Eli Lilly & Company recently announced updates on the Phase 2 clinical trial studying its kinase inhibitor, Retevmo, in RET fusion-positive non-small cell lung cancer (NSCLC).
The updated analysis of the Phase 1/2 LIBRETTO-001 trial included 355 patients. About 247 of these patients were previously treated with at least one line of platinum chemotherapy, and 69 were treatment-naïve. About 58% of patients received anti-PD-1 or anti-PD-L1 therapy before the study.
In the trial, Retevmo elicited an objective response rate of 61.1% in patients previously treated with platinum chemotherapy. In contrast, treatment-naïve patients saw an objective response rate of 84.1%, and 26 patients had a central nervous system response rate of 84.6%.
At a median follow-up of two years in both treatment-naïve patients and platinum-chemotherapy pretreated populations, the median duration of response was 55.2% and 60.9%, respectively.
Notably, the safety profile of Retevmo was consistent with the known safety profile of the drug in previous trials. The most common adverse events were mild. Nearly 34 patients discontinued treatment, 11 of which were related to Retevmo.

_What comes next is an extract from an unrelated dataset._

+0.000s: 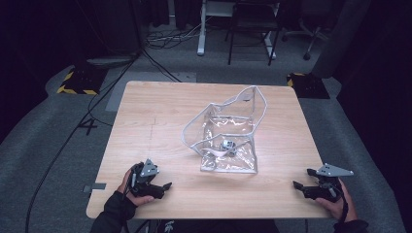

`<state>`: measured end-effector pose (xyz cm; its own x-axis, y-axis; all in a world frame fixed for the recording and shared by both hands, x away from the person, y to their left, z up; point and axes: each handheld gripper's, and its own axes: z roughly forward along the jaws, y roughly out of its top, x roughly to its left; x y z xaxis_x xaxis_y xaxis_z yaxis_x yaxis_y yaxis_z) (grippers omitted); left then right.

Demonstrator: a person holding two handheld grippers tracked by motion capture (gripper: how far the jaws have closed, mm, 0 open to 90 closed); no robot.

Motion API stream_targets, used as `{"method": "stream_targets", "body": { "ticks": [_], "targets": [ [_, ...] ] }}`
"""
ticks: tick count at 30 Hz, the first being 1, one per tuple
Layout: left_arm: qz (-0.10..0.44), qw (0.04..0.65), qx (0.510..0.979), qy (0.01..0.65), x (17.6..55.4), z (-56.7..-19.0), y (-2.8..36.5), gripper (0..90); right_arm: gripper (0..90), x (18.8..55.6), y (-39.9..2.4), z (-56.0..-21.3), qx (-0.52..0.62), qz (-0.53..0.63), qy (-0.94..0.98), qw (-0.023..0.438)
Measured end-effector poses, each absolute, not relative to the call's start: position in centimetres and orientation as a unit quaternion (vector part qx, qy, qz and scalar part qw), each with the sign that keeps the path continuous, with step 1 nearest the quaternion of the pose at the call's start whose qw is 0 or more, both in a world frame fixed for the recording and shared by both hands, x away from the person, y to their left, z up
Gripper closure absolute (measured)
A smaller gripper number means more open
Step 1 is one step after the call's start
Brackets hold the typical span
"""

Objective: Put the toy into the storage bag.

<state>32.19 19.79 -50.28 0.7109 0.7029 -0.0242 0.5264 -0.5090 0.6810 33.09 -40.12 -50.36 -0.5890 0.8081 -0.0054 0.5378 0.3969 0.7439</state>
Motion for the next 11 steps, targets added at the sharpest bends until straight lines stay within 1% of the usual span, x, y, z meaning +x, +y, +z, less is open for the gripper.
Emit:
{"method": "stream_targets", "body": {
  "ticks": [11],
  "targets": [
    [0.127, 0.343, 0.858, 0.360, 32.26, -50.30, 19.74, 15.0, 16.0, 33.11, -40.17, -50.36, 0.412, 0.362, 0.815, 0.186]
  ]
}}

"The LIBRETTO trial provides the largest set of clinical data for a RET inhibitor, and these results continue to demonstrate evidence of meaningful clinical outcomes for patients with metastatic RET fusion-positive NSCLC treated with Retevmo, including those with difficult-to-treat brain metastases," David Hyman, MD, chief medical officer of oncology at Eli Lilly & Company, said in the announcement.
"We are continuing to build on the robust body of evidence supporting Retevmo, including through an ongoing randomized Phase 3 confirmatory study, with a planned readout in 2023," Hyman continued.
In May 2020, FDA approved Retevmo to treat NSCLC, medullary thyroid cancer, and other types of thyroid cancers in patients whose tumors have an alteration in a specific gene.
Retevmo was the first therapy approved specifically for cancer patients with RET gene alterations. FDA based its approval on a study, which found that the overall response rate for 55 previously treated patients was 69% and 73% for the 88 patients who were not previously treated.
Currently, a global, randomized, Phase 3 trial is recruiting patients to compare Retevmo to the current standard of care in the first-line treatment of advanced or metastatic RET fusion-positive NSCLC.